Sean Cribbs sean at basho.com
Thu May 26 14:21:50 EDT 2011


Kyle, you bring up a good point that I feel strongly about -- most people use list-keys as a substitute for better solutions (also known as an anti-pattern).  In most cases what they really need is one of:

* Better key/schema design, so keys are at least guessable if not knowable.
* Secondary indexes, which can sometimes be built manually, but are also in the product roadmap.
* Full-text search.

None of these require list keys, but all of them require strong knowledge of your problem domain and creative thinking.

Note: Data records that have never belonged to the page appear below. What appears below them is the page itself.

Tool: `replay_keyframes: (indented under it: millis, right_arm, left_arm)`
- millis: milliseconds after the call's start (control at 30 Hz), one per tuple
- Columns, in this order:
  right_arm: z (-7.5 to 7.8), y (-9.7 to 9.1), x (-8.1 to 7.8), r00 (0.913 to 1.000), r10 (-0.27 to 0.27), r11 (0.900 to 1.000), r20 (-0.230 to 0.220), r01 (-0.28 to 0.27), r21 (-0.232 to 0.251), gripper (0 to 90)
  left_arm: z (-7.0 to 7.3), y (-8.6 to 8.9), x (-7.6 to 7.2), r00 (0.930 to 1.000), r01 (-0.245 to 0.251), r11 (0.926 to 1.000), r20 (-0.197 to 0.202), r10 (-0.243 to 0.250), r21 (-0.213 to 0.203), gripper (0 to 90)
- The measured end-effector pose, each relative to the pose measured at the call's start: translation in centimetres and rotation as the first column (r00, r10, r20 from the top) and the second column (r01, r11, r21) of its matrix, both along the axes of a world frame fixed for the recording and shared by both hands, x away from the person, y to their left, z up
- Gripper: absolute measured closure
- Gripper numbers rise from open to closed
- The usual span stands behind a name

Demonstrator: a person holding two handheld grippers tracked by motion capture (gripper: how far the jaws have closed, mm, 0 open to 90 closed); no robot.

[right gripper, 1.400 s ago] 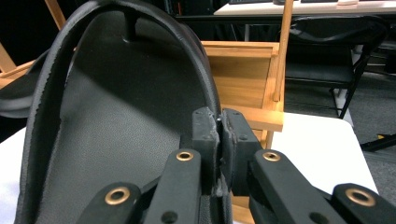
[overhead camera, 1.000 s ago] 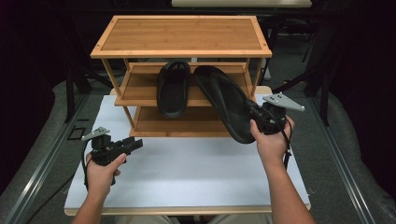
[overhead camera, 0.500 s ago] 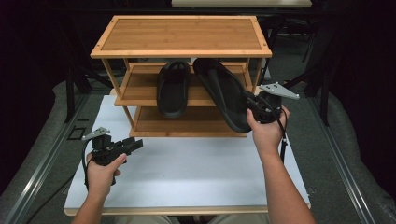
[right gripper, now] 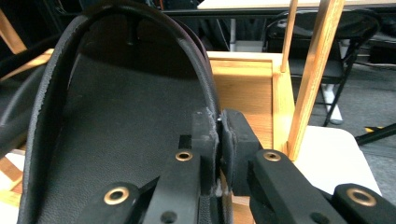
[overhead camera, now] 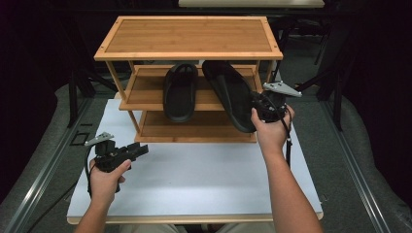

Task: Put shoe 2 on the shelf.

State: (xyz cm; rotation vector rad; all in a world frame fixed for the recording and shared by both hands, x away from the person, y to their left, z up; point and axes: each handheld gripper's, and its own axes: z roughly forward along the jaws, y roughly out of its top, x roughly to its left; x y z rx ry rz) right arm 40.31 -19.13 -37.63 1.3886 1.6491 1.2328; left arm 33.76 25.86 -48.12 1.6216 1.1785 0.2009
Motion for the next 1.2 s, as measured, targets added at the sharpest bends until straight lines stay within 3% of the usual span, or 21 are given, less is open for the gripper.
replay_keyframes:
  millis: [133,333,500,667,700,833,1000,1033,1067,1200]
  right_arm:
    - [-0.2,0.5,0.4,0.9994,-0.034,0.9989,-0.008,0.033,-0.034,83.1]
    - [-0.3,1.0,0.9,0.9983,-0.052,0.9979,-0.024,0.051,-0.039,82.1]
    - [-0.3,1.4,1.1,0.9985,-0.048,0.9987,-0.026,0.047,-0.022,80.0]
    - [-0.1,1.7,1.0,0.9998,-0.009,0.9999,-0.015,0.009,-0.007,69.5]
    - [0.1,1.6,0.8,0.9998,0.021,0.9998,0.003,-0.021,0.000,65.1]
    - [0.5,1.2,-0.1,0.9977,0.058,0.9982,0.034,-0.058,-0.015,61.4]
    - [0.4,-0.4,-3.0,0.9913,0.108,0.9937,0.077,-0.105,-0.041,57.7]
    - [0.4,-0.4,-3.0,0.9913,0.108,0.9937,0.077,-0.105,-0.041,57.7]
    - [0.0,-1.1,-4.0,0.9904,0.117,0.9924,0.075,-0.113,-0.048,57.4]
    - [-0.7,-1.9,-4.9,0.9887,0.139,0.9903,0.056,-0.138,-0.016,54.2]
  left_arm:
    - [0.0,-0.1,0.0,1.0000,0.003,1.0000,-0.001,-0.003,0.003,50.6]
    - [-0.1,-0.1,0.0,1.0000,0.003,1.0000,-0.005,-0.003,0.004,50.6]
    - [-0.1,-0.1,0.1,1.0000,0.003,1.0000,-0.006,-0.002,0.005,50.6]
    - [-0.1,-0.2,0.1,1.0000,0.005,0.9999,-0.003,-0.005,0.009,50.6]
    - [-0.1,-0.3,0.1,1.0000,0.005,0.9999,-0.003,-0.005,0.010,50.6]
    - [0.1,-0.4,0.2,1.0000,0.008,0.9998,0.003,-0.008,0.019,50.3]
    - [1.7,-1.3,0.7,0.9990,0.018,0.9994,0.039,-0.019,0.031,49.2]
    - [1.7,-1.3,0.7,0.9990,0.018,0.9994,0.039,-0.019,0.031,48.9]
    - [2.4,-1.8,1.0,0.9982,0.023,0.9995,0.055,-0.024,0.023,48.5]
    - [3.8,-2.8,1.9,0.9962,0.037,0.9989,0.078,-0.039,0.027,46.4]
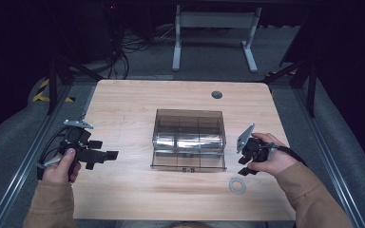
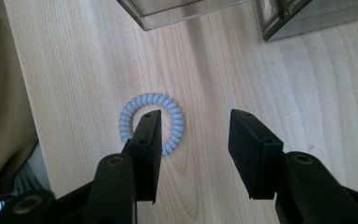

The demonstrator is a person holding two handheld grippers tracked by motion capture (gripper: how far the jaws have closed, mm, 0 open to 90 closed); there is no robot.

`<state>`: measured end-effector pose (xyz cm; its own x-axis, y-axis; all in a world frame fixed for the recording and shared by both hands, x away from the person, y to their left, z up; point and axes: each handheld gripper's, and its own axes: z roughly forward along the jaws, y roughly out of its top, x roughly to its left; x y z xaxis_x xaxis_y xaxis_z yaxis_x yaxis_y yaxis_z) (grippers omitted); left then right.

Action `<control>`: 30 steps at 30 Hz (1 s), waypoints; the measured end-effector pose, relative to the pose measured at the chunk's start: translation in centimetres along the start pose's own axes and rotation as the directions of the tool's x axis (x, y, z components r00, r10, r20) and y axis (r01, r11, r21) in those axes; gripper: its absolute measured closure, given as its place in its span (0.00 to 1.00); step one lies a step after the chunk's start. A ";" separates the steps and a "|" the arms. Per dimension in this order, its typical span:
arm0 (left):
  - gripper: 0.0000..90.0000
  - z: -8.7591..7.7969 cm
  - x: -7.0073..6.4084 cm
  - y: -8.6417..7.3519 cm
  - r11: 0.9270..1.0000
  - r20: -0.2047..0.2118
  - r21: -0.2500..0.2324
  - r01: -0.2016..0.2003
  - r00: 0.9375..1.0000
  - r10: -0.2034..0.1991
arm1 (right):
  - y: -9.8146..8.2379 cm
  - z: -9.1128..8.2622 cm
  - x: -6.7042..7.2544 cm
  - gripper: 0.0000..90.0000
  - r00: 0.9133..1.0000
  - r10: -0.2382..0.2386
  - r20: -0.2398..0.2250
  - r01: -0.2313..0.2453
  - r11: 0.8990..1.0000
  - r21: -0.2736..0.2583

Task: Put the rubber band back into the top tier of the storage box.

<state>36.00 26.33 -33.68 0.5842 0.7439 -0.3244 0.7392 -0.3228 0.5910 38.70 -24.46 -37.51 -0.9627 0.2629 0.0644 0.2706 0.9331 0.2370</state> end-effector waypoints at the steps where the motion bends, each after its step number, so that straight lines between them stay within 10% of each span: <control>1: 0.18 0.0 0.0 0.0 1.000 0.000 -0.001 0.001 1.000 -0.001 | 0.0 0.1 0.0 0.62 1.000 -0.002 -0.004 0.002 1.000 0.001; 30: 0.18 0.0 0.1 0.0 1.000 -0.001 0.003 0.004 1.000 -0.004 | -0.3 4.2 0.4 0.64 0.999 -0.005 -0.046 0.007 0.999 0.043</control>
<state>36.04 26.38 -33.76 0.5806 0.7462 -0.3258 0.7429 -0.3216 0.5871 38.18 -23.63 -41.65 -0.9631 0.2465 0.1077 0.2637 0.9445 0.1959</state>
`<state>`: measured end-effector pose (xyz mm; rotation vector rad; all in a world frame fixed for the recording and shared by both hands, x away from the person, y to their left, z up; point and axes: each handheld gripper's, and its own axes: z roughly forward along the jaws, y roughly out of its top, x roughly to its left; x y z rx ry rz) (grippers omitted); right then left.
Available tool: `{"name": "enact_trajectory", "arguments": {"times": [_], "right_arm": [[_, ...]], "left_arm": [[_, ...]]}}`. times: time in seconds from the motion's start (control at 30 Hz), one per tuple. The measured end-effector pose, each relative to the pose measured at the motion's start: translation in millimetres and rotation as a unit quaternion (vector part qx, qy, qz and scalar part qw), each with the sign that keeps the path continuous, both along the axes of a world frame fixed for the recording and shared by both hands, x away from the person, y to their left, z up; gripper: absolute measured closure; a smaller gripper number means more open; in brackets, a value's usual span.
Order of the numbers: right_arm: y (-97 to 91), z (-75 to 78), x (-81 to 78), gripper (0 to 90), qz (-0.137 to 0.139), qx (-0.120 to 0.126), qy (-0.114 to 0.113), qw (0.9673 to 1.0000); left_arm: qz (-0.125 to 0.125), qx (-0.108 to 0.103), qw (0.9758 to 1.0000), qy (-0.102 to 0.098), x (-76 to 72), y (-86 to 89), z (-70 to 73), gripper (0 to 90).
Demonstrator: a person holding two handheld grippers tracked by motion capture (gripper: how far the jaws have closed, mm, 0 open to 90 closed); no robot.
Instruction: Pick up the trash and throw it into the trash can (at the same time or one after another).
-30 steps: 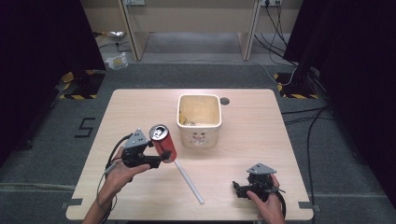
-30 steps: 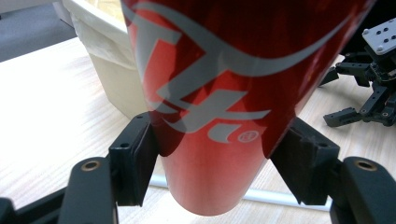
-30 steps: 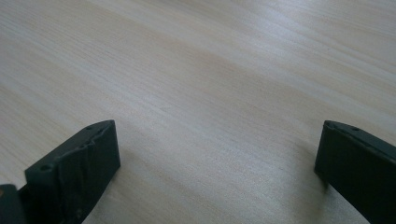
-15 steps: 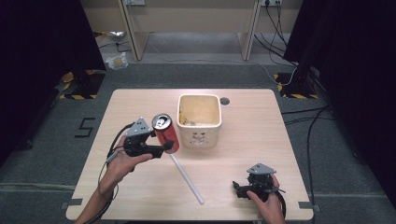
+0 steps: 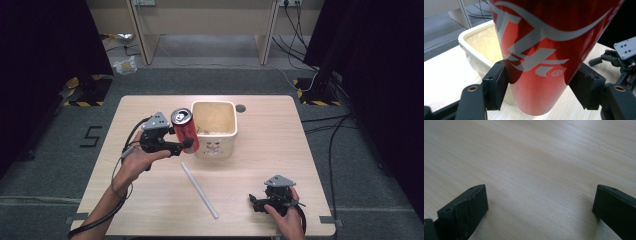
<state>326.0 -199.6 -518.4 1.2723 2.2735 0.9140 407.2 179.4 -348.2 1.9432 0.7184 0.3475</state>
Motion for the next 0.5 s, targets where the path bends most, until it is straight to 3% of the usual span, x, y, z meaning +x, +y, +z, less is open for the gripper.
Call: {"name": "enact_trajectory", "arguments": {"times": [0.13, 0.5], "right_arm": [[0.1, 0.0, -0.1, 0.2, -0.001, 0.001, 0.0, 1.0], [0.2, 0.1, -0.2, 0.2, -0.001, 0.002, 0.001, 1.0]], "left_arm": [[0.0, -0.002, 1.0, -0.004, 7.7, -6.5, 8.6, 33.8], [0.005, -0.001, 1.0, -0.002, 23.5, -15.8, 15.8, 33.8]]}}
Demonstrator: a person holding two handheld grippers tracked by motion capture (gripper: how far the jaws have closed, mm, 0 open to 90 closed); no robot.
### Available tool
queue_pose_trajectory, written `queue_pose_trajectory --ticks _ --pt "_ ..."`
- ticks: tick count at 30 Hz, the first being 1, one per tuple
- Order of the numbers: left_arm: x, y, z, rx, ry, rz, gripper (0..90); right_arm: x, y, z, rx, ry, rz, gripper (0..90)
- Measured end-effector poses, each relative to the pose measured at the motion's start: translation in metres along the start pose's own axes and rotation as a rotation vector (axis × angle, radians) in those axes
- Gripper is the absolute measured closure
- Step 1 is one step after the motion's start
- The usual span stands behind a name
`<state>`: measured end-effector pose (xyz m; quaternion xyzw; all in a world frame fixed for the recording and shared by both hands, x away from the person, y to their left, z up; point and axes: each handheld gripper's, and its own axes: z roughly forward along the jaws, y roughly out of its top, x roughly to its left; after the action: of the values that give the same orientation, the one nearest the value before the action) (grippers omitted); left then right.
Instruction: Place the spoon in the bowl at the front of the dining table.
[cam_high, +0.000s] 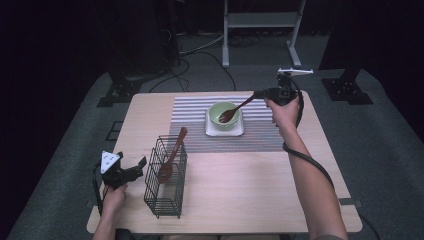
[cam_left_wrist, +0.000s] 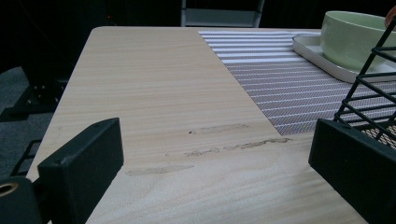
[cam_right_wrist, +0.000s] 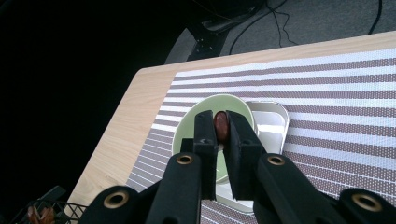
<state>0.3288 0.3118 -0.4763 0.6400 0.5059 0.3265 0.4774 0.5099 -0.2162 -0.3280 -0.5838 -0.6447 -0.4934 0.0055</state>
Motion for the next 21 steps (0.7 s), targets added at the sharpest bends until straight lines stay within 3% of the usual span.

With all of this discussion it has been pointed out to me there are two issues at hand, possibly conflated as one:

* Which is the least surprise, caching the key list or the incurring the large cost of the operation? Or is it that it is apparently performant in development (small numbers of keys) but not in production (large numbers of keys)?
* How can we better discourage use of list-keys while still exposing to developers who can handle the performance hit (or enjoy holes in their feet)?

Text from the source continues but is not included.